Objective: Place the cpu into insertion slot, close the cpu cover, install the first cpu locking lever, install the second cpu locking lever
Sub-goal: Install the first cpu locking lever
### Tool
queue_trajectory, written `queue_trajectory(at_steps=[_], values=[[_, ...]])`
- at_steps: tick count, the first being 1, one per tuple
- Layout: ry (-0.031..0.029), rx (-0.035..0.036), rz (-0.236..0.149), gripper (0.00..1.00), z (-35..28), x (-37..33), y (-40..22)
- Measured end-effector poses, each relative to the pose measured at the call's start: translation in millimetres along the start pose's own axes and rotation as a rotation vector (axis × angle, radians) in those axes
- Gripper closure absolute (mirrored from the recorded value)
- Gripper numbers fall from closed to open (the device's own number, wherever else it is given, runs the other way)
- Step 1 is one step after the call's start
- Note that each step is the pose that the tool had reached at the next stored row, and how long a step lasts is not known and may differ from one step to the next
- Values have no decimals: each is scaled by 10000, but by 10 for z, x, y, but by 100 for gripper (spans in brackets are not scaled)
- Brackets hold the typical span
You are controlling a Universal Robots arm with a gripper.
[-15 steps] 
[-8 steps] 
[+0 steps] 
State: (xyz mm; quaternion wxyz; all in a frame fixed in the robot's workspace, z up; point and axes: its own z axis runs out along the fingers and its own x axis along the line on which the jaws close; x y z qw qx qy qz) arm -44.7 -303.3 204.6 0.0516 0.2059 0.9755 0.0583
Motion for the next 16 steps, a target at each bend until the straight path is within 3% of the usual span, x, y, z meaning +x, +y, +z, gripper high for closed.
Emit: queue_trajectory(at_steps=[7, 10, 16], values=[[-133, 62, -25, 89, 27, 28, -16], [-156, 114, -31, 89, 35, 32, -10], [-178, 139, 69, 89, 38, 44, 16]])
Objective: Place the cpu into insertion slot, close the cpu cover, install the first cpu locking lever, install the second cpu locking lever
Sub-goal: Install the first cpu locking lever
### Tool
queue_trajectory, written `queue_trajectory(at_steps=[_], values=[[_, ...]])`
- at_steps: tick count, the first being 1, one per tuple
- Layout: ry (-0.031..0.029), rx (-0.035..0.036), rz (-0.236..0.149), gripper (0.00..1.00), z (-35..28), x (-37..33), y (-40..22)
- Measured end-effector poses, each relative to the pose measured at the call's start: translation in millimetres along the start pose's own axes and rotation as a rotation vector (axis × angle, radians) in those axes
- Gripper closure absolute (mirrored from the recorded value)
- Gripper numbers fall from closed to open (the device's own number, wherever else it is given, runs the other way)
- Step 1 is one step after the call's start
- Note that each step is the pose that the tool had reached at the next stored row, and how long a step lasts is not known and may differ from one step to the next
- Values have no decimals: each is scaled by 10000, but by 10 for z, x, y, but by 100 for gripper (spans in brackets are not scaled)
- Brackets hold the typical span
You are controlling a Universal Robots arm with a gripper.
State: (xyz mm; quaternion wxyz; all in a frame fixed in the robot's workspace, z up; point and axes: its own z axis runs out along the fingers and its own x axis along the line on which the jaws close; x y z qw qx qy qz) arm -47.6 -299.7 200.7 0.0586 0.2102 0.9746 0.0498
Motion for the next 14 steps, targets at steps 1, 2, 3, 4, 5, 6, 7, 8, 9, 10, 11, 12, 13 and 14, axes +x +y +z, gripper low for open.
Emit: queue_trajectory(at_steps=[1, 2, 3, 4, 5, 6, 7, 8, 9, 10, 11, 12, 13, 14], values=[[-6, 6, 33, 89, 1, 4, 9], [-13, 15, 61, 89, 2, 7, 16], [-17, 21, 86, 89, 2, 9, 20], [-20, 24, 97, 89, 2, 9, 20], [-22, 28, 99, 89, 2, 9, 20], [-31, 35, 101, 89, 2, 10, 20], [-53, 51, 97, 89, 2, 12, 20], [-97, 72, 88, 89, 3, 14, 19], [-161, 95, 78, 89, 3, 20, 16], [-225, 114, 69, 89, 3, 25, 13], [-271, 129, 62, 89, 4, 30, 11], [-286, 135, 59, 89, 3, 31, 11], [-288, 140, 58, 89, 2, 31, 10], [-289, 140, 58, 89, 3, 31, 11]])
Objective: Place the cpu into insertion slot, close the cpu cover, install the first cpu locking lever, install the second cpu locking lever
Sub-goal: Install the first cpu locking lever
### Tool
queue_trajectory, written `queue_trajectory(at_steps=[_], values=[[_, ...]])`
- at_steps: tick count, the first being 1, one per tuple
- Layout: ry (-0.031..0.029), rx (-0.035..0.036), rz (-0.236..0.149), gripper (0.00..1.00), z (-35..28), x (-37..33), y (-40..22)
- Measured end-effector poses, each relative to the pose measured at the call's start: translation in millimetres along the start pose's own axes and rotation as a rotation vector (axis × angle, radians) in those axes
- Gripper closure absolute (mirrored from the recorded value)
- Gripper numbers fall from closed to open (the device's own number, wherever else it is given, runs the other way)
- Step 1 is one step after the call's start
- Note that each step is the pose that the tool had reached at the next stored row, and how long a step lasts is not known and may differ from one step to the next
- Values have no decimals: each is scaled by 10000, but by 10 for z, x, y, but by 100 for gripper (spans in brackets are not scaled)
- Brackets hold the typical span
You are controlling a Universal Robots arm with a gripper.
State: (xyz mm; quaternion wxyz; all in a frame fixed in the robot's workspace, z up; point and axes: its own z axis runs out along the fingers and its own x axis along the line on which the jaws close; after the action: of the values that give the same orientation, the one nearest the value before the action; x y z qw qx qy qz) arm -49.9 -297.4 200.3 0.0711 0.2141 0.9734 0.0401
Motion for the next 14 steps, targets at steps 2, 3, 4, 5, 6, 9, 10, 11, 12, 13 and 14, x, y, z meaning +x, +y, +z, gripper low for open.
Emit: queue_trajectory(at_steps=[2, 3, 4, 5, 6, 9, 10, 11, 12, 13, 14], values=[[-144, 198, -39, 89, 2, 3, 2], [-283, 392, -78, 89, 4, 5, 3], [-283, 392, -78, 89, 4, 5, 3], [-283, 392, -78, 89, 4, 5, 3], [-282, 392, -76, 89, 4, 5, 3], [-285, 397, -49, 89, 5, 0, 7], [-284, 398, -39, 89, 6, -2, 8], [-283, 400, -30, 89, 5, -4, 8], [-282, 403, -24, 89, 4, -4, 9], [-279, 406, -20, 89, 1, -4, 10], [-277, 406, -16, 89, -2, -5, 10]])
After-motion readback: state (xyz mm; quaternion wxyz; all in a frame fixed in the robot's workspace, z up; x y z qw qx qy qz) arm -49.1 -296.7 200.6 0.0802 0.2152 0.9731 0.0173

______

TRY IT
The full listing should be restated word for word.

RESULT OF THIS EXERCISE
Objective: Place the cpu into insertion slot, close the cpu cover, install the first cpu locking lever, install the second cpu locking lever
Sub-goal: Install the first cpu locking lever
### Tool
queue_trajectory, written `queue_trajectory(at_steps=[_], values=[[_, ...]])`
- at_steps: tick count, the first being 1, one per tuple
- Layout: ry (-0.031..0.029), rx (-0.035..0.036), rz (-0.236..0.149), gripper (0.00..1.00), z (-35..28), x (-37..33), y (-40..22)
- Measured end-effector poses, each relative to the pose measured at the call's start: translation in millimetres along the start pose's own axes and rotation as a rotation vector (axis × angle, radians) in those axes
- Gripper closure absolute (mirrored from the recorded value)
- Gripper numbers fall from closed to open (the device's own number, wherever else it is given, runs the other way)
- Step 1 is one step after the call's start
- Note that each step is the pose that the tool had reached at the next stored row, and how long a step lasts is not known and may differ from one step to the next
- Values have no decimals: each is scaled by 10000, but by 10 for z, x, y, but by 100 for gripper (spans in brackets are not scaled)
- Brackets hold the typical span
You are controlling a Universal Robots arm with a gripper.
[-15 steps] 
[-8 steps] 
[+0 steps] 
State: (xyz mm; quaternion wxyz; all in a frame fixed in the robot's workspace, z up; point and axes: its own z axis runs out along the fingers and its own x axis along the line on which the jaws close; x y z qw qx qy qz) arm -44.7 -303.3 204.6 0.0516 0.2059 0.9755 0.0583
Motion for the next 16 steps, a target at each bend until the straight path is within 3% of the usual span, x, y, z meaning +x, +y, +z, gripper high for closed.
Emit: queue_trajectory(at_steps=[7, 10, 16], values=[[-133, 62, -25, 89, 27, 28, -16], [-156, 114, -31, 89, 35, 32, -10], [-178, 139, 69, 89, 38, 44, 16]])
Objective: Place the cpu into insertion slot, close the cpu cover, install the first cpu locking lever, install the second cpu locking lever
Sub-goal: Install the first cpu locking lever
### Tool
queue_trajectory, written `queue_trajectory(at_steps=[_], values=[[_, ...]])`
- at_steps: tick count, the first being 1, one per tuple
- Layout: ry (-0.031..0.029), rx (-0.035..0.036), rz (-0.236..0.149), gripper (0.00..1.00), z (-35..28), x (-37..33), y (-40..22)
- Measured end-effector poses, each relative to the pose measured at the call's start: translation in millimetres along the start pose's own axes and rotation as a rotation vector (axis × angle, radians) in those axes
- Gripper closure absolute (mirrored from the recorded value)
- Gripper numbers fall from closed to open (the device's own number, wherever else it is given, runs the other way)
- Step 1 is one step after the call's start
- Note that each step is the pose that the tool had reached at the next stored row, and how long a step lasts is not known and may differ from one step to the next
- Values have no decimals: each is scaled by 10000, but by 10 for z, x, y, but by 100 for gripper (spans in brackets are not scaled)
- Brackets hold the typical span
You are controlling a Universal Robots arm with a gripper.
State: (xyz mm; quaternion wxyz; all in a frame fixed in the robot's workspace, z up; point and axes: its own z axis runs out along the fingers and its own x axis along the line on which the jaws close; x y z qw qx qy qz) arm -47.6 -299.7 200.7 0.0586 0.2102 0.9746 0.0498
Motion for the next 14 steps, targets at steps 1, 2, 3, 4, 5, 6, 7, 8, 9, 10, 11, 12, 13 and 14, axes +x +y +z, gripper low for open.
Emit: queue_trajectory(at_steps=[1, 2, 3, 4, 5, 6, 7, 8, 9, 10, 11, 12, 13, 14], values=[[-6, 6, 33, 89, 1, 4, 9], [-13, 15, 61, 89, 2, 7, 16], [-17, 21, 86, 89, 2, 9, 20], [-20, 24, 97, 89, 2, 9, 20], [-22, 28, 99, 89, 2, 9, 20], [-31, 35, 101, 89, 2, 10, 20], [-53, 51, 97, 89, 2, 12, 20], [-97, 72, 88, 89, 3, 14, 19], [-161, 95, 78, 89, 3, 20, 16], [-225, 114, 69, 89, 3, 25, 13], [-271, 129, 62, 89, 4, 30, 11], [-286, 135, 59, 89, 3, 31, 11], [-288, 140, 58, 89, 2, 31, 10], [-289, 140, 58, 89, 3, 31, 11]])
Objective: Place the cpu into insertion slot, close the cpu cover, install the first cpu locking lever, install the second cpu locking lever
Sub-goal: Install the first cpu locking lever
### Tool
queue_trajectory, written `queue_trajectory(at_steps=[_], values=[[_, ...]])`
- at_steps: tick count, the first being 1, one per tuple
- Layout: ry (-0.031..0.029), rx (-0.035..0.036), rz (-0.236..0.149), gripper (0.00..1.00), z (-35..28), x (-37..33), y (-40..22)
- Measured end-effector poses, each relative to the pose measured at the call's start: translation in millimetres along the start pose's own axes and rotation as a rotation vector (axis × angle, radians) in those axes
- Gripper closure absolute (mirrored from the recorded value)
- Gripper numbers fall from closed to open (the device's own number, wherever else it is given, runs the other way)
- Step 1 is one step after the call's start
- Note that each step is the pose that the tool had reached at the next stored row, and how long a step lasts is not known and may differ from one step to the next
- Values have no decimals: each is scaled by 10000, but by 10 for z, x, y, but by 100 for gripper (spans in brackets are not scaled)
- Brackets hold the typical span
You are controlling a Universal Robots arm with a gripper.
State: (xyz mm; quaternion wxyz; all in a frame fixed in the robot's workspace, z up; point and axes: its own z axis runs out along the fingers and its own x axis along the line on which the jaws close; after the action: of the values that give the same orientation, the one nearest the value before the action; x y z qw qx qy qz) arm -49.9 -297.4 200.3 0.0711 0.2141 0.9734 0.0401
Motion for the next 14 steps, targets at steps 2, 3, 4, 5, 6, 9, 10, 11, 12, 13 and 14, x, y, z meaning +x, +y, +z, gripper low for open.
Emit: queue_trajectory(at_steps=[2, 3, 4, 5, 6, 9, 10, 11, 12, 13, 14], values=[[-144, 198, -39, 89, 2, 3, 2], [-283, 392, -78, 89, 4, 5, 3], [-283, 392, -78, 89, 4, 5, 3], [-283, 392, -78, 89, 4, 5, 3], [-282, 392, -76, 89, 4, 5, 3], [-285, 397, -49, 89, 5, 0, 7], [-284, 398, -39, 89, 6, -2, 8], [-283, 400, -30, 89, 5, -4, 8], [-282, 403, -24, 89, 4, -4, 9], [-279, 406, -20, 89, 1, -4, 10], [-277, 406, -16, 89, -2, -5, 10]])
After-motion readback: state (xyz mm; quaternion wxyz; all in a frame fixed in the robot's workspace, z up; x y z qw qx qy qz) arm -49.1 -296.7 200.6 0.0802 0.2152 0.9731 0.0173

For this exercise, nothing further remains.